Health Witch with her bird and cauldron
Wisdom Witch with a book and an owl
Love Witch with some flowers growing out of a skull. Not sure what that means but it seems ominous.
Money Witch with a cauldron of gold coins that will give you good fortune if you touch them (the sign on her also literally says “Don’t Touch”… but the guide offered us all the chance to claim our fortune despite the rules)
Virility Witch showing us how to best accessorize with skulls
Nature Witch looking fabulous in her leaf dress
Huarango Witch wearing a strangely pleasant expression for being the witch of evil and sorcery
I appreciated the themed trash cans… cauldron, anyone? Also, this is functionally how most public trash cans work in Peru – they’re suspended and can be flipped over to dump the trash out when someone comes around to collect it.
Gargoyle protector of the park

I’m not sure why the evil and sorcery witch is called huarango, but that’s the name of a tree that grows in desert climates, like in Ica. There are huarango trees in the park, some as old as 400 years, and they’re important for preventing erosion in a place where not much else can grow. One of the ones in Witch Park is extra special – you can hug it to make your dreams come true (and then you’re supposed to come back with a thank you offering once it works… the guide gave an example, “like a bracelet!” Very affordable, these witches).

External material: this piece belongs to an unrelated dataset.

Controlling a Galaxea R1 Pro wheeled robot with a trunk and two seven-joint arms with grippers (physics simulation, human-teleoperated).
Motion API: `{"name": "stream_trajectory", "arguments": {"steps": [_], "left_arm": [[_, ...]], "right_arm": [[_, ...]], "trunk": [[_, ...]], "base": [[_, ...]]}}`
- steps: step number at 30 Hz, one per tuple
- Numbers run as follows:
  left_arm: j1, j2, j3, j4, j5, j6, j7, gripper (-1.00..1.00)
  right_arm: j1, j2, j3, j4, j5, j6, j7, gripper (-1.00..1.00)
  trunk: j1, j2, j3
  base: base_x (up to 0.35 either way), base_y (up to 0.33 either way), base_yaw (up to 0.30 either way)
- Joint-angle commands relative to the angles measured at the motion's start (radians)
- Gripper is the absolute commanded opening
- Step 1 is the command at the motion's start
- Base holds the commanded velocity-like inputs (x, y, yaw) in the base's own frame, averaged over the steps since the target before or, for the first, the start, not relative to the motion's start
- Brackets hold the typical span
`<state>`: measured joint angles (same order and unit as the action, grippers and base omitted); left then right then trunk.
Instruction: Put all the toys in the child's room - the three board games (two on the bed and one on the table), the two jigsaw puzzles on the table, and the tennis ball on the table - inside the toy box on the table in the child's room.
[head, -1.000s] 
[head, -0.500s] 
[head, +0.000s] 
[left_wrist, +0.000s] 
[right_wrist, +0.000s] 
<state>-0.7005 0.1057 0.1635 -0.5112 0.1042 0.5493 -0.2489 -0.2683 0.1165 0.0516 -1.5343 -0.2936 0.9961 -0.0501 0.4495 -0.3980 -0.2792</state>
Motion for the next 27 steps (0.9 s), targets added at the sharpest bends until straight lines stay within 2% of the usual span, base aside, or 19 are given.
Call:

Jocelyn hugging the Dream Tree
This statue is of the “last known witch” who died in the 80s. There’s a story that she helped a boy who had a speech problem when he was young, and he grew up to be a politician and commissioned this statue as a thank you.
Satyr/faun in a tree. Because why not?
There was also this bas-relief at the park, showing the seven-headed palm tree with a bunch of skulls (I’m seeing a theme) and a lady who I assume is a witch. So maybe this is her cursing the tree? Maybe she’s just inspecting a skull she found there? Who knows?
Me, Jocelyn, and Julie on the gargoyle bridge, nice and blurry (oh, silly Lara)

Finally, we were off to the main event of the day – the dune buggy ride and sandboarding!!! I didn’t have any expectations for the dune buggy, but it was so much fun!! We got strapped in, and our driver went zooming up, down, and around the dunes. Julie took a picture of me where I look so happy that I might explode, and that’s pretty much how I felt.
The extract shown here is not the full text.